江行俳体
钟惺
虚船也复戒偷关,枉杀西风尽日湾。舟卧梦归醒见水,江行怨泊快看山。弘羊半自儒生出,馁虎空传税使还。近道计臣心转细,官钱未曾漏渔蛮。
《江行俳体》组诗,作于钟惺入京应试途中,原序云,诗是在友人谭元春《竹枝词》组诗的启发下写成的。因舟行途中受到水上税收盘查,引起作者不满,遂写下这首讽刺苛税的作品。
由诗意可知,作者所乘的航船在行进中受到阻止。原因是税卡正在对过往船只进行盘查收税,为严防蒙混过关、偷漏关税的情况发生,凡属未经验查的船只一律不得放行,客船也不例外。由于扣留时间太长,几乎整天停泊,使旅客们大发怨言,也是自然的事。“虚船也复戒偷关,枉杀西风尽日湾。”就是写这种不分青红皂白的情况。“枉杀”二字,充满怨意。整日无聊,加之秋风萧瑟,谁又耐烦呢!“虚船(指不装货的船)也复”云云,大是不满的语气。“湾”是俗话,泊舟之谓也。文言中本无这个用法,这就在语言中形成俳谐的意味了。它造成一种近乎苦笑的情态。
以下诗人由“尽日湾”三字继续生发,写冤枉驻舟的烦恼。颔联两句皆由两个对比的片语构成:“舟卧梦归——醒见水”,无聊之中在船上白日睡觉。梦中归家,醒来才看见船还停在老地方,一场空欢喜!“江行怨泊——快看山。”江行和陆行一样,“不怕慢,只怕站”。
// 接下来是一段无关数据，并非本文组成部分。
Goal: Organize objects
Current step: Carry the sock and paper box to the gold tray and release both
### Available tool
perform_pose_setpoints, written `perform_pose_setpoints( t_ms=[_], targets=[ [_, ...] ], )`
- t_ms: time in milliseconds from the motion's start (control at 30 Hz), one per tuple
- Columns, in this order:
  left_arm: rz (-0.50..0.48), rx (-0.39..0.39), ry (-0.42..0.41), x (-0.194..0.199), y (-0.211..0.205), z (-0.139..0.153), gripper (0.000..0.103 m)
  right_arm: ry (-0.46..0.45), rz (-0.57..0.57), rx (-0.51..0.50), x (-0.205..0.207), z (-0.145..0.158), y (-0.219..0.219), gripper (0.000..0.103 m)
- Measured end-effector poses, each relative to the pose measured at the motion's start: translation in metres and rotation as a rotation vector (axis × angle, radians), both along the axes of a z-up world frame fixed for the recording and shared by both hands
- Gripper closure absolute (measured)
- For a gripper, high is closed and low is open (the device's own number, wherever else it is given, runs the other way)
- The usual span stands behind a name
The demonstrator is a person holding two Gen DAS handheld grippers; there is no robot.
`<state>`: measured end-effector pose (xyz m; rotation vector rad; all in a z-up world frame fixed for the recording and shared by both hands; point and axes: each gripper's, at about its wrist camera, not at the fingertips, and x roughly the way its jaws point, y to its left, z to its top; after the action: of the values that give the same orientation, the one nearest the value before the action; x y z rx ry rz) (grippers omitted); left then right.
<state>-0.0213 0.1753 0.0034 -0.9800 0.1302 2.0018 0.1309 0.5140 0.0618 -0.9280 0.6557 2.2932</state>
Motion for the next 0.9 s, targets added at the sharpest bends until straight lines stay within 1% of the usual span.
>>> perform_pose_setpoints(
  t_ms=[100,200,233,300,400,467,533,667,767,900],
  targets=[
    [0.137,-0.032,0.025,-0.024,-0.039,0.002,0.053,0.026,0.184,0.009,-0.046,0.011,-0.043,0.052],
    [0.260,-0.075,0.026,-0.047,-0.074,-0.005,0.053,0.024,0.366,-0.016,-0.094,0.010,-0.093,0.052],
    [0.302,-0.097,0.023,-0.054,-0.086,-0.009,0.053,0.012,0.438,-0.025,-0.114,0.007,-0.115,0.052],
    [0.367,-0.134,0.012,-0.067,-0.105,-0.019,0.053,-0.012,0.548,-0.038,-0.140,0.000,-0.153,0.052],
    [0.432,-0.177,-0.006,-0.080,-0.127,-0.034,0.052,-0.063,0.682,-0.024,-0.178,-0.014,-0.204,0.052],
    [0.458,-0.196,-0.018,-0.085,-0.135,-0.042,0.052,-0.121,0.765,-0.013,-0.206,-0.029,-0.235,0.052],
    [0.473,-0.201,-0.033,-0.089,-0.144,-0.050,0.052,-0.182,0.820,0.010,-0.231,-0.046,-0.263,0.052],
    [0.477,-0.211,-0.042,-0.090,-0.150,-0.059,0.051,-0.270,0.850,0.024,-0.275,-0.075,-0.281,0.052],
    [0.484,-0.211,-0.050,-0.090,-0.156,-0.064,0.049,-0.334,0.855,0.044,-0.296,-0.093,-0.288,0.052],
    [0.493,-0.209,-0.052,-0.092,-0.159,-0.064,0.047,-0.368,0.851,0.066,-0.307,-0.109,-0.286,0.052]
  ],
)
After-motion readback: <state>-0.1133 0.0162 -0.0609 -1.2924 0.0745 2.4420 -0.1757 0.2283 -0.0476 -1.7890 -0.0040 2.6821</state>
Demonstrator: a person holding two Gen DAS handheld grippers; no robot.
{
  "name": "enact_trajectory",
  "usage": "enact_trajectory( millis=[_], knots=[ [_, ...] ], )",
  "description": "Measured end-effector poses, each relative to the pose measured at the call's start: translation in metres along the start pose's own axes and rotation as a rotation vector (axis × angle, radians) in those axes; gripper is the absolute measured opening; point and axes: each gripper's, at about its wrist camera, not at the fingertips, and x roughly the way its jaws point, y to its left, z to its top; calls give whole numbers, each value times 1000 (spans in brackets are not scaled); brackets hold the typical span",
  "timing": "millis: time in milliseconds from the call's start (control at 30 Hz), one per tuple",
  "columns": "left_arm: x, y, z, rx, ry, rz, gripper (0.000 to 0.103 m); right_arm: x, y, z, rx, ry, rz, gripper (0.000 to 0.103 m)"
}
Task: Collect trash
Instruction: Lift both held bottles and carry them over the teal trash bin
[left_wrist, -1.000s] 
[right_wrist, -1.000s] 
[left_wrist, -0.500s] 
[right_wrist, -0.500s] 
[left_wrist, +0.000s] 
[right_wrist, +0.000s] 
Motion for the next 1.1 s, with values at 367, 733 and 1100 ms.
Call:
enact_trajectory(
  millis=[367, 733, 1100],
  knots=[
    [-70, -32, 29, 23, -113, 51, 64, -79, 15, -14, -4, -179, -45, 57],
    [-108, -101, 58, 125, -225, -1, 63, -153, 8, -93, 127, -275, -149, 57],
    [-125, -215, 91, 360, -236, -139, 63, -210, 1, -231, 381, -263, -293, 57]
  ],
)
故以泊舟为烦恼;以看山(即看山却似走来迎)为快慰。但眼前偏偏快意不得!二句中以“梦——醒”、“怨——快”四字,两两互形,最有唱叹跌宕之妙。
有意思的是下文中,诗人由眼前税卡严得滴水不漏,联想到现实中的苛捐杂税,一齐予以鞭挞。桑弘羊是汉代以理财著名的历史人物,征收舟车税是由他和孔仪等始作俑。诗云“弘羊半自儒生出”,这里既有“半自”,可见“弘羊”在诗中代指的是一批人,而并非专指桑弘羊本人。那就是当时搜刮民财的官吏们。儒家本来主张薄税敛,施仁政,但残酷的剥削人民的官吏却“半自儒生出”,这是何等具有讽刺意义的事啊!《史记》载,信陵君欲救赵,急中无计,将率宾客赴秦军。侯生以为无异“以肉投馁虎”、“馁虎”即饿虎,较之一般的猛虎更为可怕。诗中用以譬“税使”。比较“苛政猛于虎”的说法,更加新警。“馁虎空传税使还”,是说即令税已收去,也不可高兴太早,饿虎般的税吏,随时可以“光顾”。一个“空”字,足以破除人们任何一厢情愿的幻想,这两句诗已经远远超过个人受阻的烦恼,而接触到严酷的社会现实和民间疾苦,是全诗主题之句。
结尾用道听途说的消息,进一步写官吏盘剥的无孔不入:“近道计臣心转细,官钱曾未漏渔蛮。”“渔蛮”即渔民,过去不属于纳税对象。现在税收到他们头上,可见官府的搜刮又进了一步。“计臣”指理财的官吏,“心转细”似乎是褒辞,其实是反语。正如唐代陆龟蒙《新沙》所讽刺的“渤海声中涨小堤,官家知后海鸥知,蓬莱有路教人到,应亦年年税紫芝。”讽刺的锋芒,并不毕露,针砭却更有力。
诗是即事兴发,半出嘲谑。“偷关”、“湾”、“心转细”、“渔蛮”等辞语,不是口语便是俗语;“弘羊”与“馁虎”作对,“醒见水”与“快看山”作对,都有谐趣,即所谓俳体。然而诗的内容,却是十分严肃的。这就是“体诨”、“气诙”而“法严”,是亦谐亦庄的。而俳谐的力量,就在于顺手一击中,致对手于尴尬境地。就此而言,此诗是有特色的。